- [Problem] Text in the records must be reproduced exactly, and pictures must be skipped.

(Extracted data entries)
=-=-=

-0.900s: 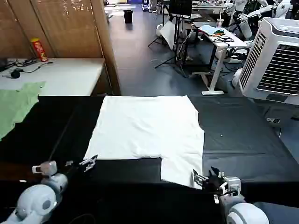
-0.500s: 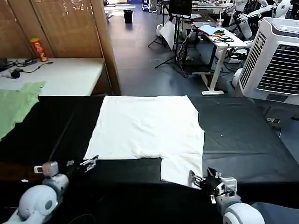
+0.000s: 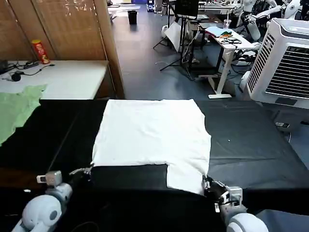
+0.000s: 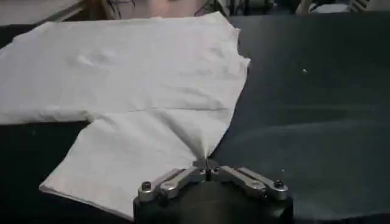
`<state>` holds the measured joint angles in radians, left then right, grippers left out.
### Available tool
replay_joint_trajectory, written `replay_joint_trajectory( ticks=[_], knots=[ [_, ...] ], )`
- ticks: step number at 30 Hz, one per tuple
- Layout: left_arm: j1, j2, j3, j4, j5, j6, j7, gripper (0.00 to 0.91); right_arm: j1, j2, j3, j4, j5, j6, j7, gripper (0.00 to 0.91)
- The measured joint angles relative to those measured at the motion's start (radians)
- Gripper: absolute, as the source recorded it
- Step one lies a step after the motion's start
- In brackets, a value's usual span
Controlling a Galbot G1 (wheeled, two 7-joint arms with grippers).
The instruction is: Fold and organize the clothes.
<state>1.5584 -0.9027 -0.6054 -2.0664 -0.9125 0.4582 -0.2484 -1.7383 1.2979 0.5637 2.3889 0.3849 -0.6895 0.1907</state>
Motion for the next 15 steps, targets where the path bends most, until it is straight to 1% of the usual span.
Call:
replay_joint_trajectory(
  ticks=[2,3,8,12,15],
  knots=[
    [0.043,0.006,-0.018,-0.032,0.003,-0.012,-0.004,0.000,-0.014,-0.001,0.011,0.018,0.004,0.003,-0.004,0.000],
    [0.067,0.009,-0.029,-0.050,0.003,-0.016,-0.007,0.000,-0.017,-0.004,0.020,0.023,0.016,0.013,-0.007,0.000],
    [0.184,0.016,-0.089,-0.125,-0.012,-0.031,-0.044,0.000,0.011,-0.027,0.060,0.015,0.078,0.084,-0.044,0.000],
    [0.196,0.000,-0.103,-0.136,0.002,-0.068,-0.052,0.000,0.096,-0.063,0.060,-0.057,0.092,0.159,-0.061,0.000],
    [0.153,-0.023,-0.096,-0.124,0.011,-0.091,-0.061,0.000,0.176,-0.085,0.045,-0.138,0.089,0.180,-0.068,0.000]
  ],
)
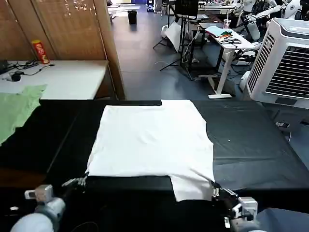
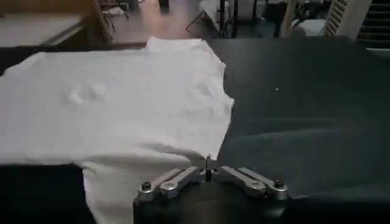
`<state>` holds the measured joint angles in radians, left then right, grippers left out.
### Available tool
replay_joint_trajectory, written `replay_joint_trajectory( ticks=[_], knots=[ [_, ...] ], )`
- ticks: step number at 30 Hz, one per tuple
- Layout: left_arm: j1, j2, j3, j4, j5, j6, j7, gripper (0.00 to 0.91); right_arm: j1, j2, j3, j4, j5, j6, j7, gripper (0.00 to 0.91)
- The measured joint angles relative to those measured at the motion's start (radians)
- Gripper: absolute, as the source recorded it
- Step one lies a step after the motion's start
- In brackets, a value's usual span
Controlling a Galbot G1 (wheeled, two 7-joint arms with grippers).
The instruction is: Fold and organize the clothes.
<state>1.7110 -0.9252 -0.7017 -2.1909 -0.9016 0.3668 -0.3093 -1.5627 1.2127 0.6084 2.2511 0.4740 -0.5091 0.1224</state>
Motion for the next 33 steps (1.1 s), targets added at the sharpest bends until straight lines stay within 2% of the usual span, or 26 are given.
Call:
replay_joint_trajectory(
  ticks=[5,17,25,26,27,28,33],
  knots=[
    [-0.118,-0.050,0.043,0.047,0.057,-0.018,0.006,0.000,0.139,-0.025,-0.046,-0.143,-0.032,0.036,-0.020,0.000],
    [-0.364,-0.087,0.138,0.222,0.123,-0.044,0.049,0.000,0.380,-0.027,-0.178,-0.389,-0.083,0.052,-0.041,0.000],
    [-0.475,-0.076,0.203,0.315,0.143,-0.038,0.051,0.000,0.486,-0.020,-0.236,-0.499,-0.094,0.099,-0.060,0.000],
    [-0.482,-0.075,0.209,0.324,0.147,-0.039,0.052,0.000,0.488,-0.022,-0.236,-0.500,-0.106,0.099,-0.074,0.049],
    [-0.488,-0.074,0.214,0.332,0.153,-0.040,0.053,0.000,0.489,-0.025,-0.234,-0.501,-0.119,0.097,-0.089,0.049],
    [-0.495,-0.074,0.218,0.342,0.157,-0.041,0.052,0.878,0.488,-0.028,-0.231,-0.501,-0.127,0.090,-0.103,0.878],
    [-0.511,-0.074,0.224,0.364,0.173,-0.040,0.053,0.878,0.440,-0.051,-0.197,-0.442,-0.110,0.021,-0.129,0.878]
  ],
)
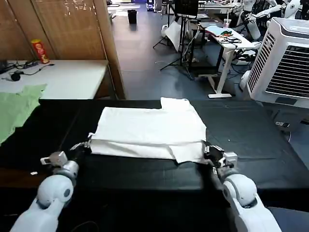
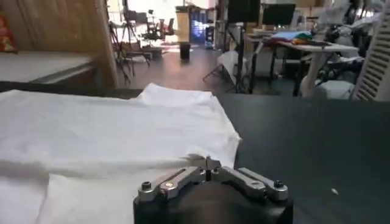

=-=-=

- [Solution to the exercise]
-0.900s: 
-0.500s: 
+0.000s: 
+0.000s: 
`<state>` holds the measured joint angles in radians, left then right, grippers left out.
### Available tool
replay_joint_trajectory, written `replay_joint_trajectory( ticks=[_], knots=[ [_, ...] ], )`
- ticks: step number at 30 Hz, one per tuple
- Layout: left_arm: j1, j2, j3, j4, j5, j6, j7, gripper (0.00 to 0.91); right_arm: j1, j2, j3, j4, j5, j6, j7, gripper (0.00 to 0.91)
- The measured joint angles relative to those measured at the motion's start (radians)
- Gripper: absolute, as the source recorded it
- Step one lies a step after the motion's start
- In brackets, a value's usual span
Controlling a Galbot G1 (wheeled, two 7-joint arms with grippers).
The instruction is: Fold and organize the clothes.
<state>1.5584 -0.9027 -0.6054 -2.0664 -0.9125 0.4582 -0.2484 -1.7383 1.2979 0.5637 2.3889 0.3849 -0.6895 0.1907</state>
Motion for the next 15 steps, targets where the path bends most, until it is straight to 1% of the usual span.
Call:
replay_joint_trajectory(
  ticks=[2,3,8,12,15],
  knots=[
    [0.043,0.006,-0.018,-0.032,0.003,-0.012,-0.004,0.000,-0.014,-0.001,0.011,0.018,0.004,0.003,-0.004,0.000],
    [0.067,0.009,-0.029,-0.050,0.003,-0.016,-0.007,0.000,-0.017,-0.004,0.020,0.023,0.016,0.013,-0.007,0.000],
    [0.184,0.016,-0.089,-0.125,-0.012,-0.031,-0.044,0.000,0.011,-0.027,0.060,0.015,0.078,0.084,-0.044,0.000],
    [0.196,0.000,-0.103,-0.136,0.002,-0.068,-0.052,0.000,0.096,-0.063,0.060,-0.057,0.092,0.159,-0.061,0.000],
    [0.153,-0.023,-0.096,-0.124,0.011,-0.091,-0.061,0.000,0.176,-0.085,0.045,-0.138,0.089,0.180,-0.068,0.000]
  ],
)
`<state>` holds the measured joint angles in radians, left then right, grippers left out.
### Available tool
replay_joint_trajectory, written `replay_joint_trajectory( ticks=[_], knots=[ [_, ...] ], )`
- ticks: step number at 30 Hz, one per tuple
- Layout: left_arm: j1, j2, j3, j4, j5, j6, j7, gripper (0.00 to 0.91); right_arm: j1, j2, j3, j4, j5, j6, j7, gripper (0.00 to 0.91)
- The measured joint angles relative to those measured at the motion's start (radians)
- Gripper: absolute, as the source recorded it
- Step one lies a step after the motion's start
- In brackets, a value's usual span
Controlling a Galbot G1 (wheeled, two 7-joint arms with grippers).
The instruction is: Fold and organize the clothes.
<state>1.7110 -0.9252 -0.7017 -2.1909 -0.9016 0.3668 -0.3093 -1.5627 1.2127 0.6084 2.2511 0.4740 -0.5091 0.1224</state>
Motion for the next 33 steps (1.1 s), targets added at the sharpest bends until straight lines stay within 2% of the usual span, or 26 are given.
Call:
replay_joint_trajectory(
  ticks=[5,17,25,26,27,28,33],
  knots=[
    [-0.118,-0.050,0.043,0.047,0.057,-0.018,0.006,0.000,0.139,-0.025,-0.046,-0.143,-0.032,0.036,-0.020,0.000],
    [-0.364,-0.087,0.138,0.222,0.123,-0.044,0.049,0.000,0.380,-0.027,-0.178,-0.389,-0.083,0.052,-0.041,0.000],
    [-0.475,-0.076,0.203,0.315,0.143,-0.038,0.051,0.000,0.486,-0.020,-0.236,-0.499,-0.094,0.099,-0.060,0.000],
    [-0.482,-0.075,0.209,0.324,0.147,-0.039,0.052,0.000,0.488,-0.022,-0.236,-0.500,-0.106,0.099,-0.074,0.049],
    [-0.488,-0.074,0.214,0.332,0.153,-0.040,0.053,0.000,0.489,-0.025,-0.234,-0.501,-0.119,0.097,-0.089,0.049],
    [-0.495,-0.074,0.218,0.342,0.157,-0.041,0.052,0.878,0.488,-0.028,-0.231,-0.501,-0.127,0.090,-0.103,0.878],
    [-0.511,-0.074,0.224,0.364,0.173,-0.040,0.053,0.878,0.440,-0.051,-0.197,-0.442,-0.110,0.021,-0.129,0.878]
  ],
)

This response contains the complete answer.